I do not own Twilight.
Hi, I'm the worst. I admit it. And I don't even have an excuse this time. But I have three chapters for you right now, and two more for tomorrow, so...love me please?
I have nowhere to look other than the door twenty paces across from me, hesitant to look around for fear of breaking the rule of not contacting any of the other inmates.
None of the others seem interested in contact, though. They're all in their own worlds, greeting their mothers, their wives, their children. It warms my heart, but makes me wary as well, which is why I do nothing but switch between staring at the number carved out on the desk, and the white door across from me.
So, it's only natural that when the door opens, my eyes are trained on the dark scratch across the handle.
The guard says something to him, shows him the paper in his masked hand, but Edward's eyes are already moving around the room. They land, almost automatically, on me.
He moves towards the table—our table—and the guard looks surprised, but lets him go, choosing to stand beside the door again rather than forcing him to comply.
His orange suit is gone, replaced with dark gray sweatpants and a lighter gray long-sleeved shirt, pushed past his forearms. He fills it out well, I can't help but to notice, but I can't tear my eyes away from his, which are locked on my own until he reaches the chair across the table from me. He looks at the metal, and then back to me, waiting.
"Hi," I say after a second, not sure what else to say. I sound timid, child-like, and his lip twitches.
"Hi."
I wait for him to sit, which he does after a brief moment of hesitation. I search for words, for anything to ask, because there's so much I need to ask, so much I want to ask, but I don't feel that I can.

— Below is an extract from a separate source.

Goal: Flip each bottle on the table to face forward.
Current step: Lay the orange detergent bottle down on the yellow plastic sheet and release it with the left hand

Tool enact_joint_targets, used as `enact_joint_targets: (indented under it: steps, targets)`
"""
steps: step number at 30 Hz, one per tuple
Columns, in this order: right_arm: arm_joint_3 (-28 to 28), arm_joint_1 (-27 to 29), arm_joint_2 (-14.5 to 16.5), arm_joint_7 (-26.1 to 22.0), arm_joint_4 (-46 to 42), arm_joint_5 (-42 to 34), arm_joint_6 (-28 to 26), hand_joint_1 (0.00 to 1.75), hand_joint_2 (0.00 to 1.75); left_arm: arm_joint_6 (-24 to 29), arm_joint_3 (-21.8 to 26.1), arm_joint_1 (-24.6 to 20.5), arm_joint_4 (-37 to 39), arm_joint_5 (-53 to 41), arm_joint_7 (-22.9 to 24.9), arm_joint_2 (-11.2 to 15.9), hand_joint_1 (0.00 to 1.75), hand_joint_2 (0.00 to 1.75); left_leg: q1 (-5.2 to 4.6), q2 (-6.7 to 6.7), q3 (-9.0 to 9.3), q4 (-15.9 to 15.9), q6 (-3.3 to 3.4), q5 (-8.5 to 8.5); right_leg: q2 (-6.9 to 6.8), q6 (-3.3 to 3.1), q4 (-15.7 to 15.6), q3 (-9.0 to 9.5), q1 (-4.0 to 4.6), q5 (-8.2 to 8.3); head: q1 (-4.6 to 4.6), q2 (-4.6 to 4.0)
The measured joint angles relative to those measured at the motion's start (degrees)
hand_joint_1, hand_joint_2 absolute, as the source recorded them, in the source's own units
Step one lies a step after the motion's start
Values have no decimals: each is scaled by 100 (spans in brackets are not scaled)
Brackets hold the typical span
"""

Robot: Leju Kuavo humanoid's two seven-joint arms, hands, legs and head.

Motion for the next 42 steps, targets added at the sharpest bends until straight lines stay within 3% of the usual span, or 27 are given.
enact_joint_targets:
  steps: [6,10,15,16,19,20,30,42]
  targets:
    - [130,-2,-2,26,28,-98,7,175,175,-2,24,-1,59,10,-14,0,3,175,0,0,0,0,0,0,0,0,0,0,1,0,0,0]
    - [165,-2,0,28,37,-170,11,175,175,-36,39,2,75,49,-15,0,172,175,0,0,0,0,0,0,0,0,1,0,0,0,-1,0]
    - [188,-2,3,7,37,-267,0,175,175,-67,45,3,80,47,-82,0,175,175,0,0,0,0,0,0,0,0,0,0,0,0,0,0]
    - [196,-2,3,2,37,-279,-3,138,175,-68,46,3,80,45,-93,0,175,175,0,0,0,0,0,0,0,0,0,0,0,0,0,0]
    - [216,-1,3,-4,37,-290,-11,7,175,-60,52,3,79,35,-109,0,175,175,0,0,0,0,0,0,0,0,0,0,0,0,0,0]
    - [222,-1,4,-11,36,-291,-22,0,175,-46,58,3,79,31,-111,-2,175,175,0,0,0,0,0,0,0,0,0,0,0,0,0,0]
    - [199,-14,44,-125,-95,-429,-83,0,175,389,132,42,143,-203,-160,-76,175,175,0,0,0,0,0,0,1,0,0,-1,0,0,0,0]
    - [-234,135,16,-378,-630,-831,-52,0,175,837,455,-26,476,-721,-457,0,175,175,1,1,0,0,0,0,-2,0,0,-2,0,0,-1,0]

"Um," I cross my leg quickly, decidedly, "how are you?"
His eyebrow twitches. It's something I recognize from our years together. He's amused by my question, but a bit exasperated.
Embarrassed, unsure, I ramble. "I mean, how…are you? I've never asked before… I mean, I've never asked… Every time I've visited, it's…" I sigh, gather my thoughts despite his constant look of uncertainty. "How are you…doing…in here…?"
Edward stares at me, the uncertainty and exasperation gone. He only stares.
He shifts in his seat after a few seconds and ignores my question. "Did you come alone this time?"
I shake my head.
"Who with?" he asks, and I can tell by the careful look to his eyes that he's wondering if I'm here with Mike.
"Rosalie," I say, and then add, "from school," because I'm not sure he knows who she is. I never introduced them.
"I remember," he says softly.
He's quiet for a little too long, and I think he wants more information—why I didn't come with Mike, why I didn't come with Emmett, maybe, but he speaks again. "I'm…okay."
I look up at him quickly.
"Yeah?"
He watches me carefully. "Yeah. It's just…hard, trying to find things to fill the time."
I nod, a million other questions stumbling into my mind from that information alone. I look around the small corner of the room we are in, hoping to quell my burning desire for answers. "Do you have…friends?" I ask quietly.
"I don't think people in here are your friends."
His answer is short. He doesn't offer more. It feels strange, speaking to him this way without anyone watching our every move, our every word. I don't know what to say, what to do.
"Oh…," I settle with, glancing away from his charging eyes, his hard jawline. Studying his features will help neither of us.
He clears his throat and I glance up curiously.
"I mean, I'm friendly with some, yeah. My cellmate is…nice. Easy to talk to."
I smile softly and look back down at the table. "That's…I mean, good. I'm glad. That you have someone."
I glance back up at him as he looks away and I catch a lasting trace of sorrow in his expression. I run through my words in my mind, wondering where I went wrong, but I know how it sounded—like he has no one else in the world anyways.
I fidget in my seat, wondering how to take back what I said without making it worse, because he's still avoiding eye contact and not speaking to me. I stop, stare at him because it's ridiculous I need to carefully choose my words. It's ridiculous I always have to walk on eggshells with everyone in my life.
I've forgotten the small pact with myself that I would stop walking on eggshells; that I wouldn't hold things in for the sake of everyone else around me.
If something needs to be said, I'm going to say it.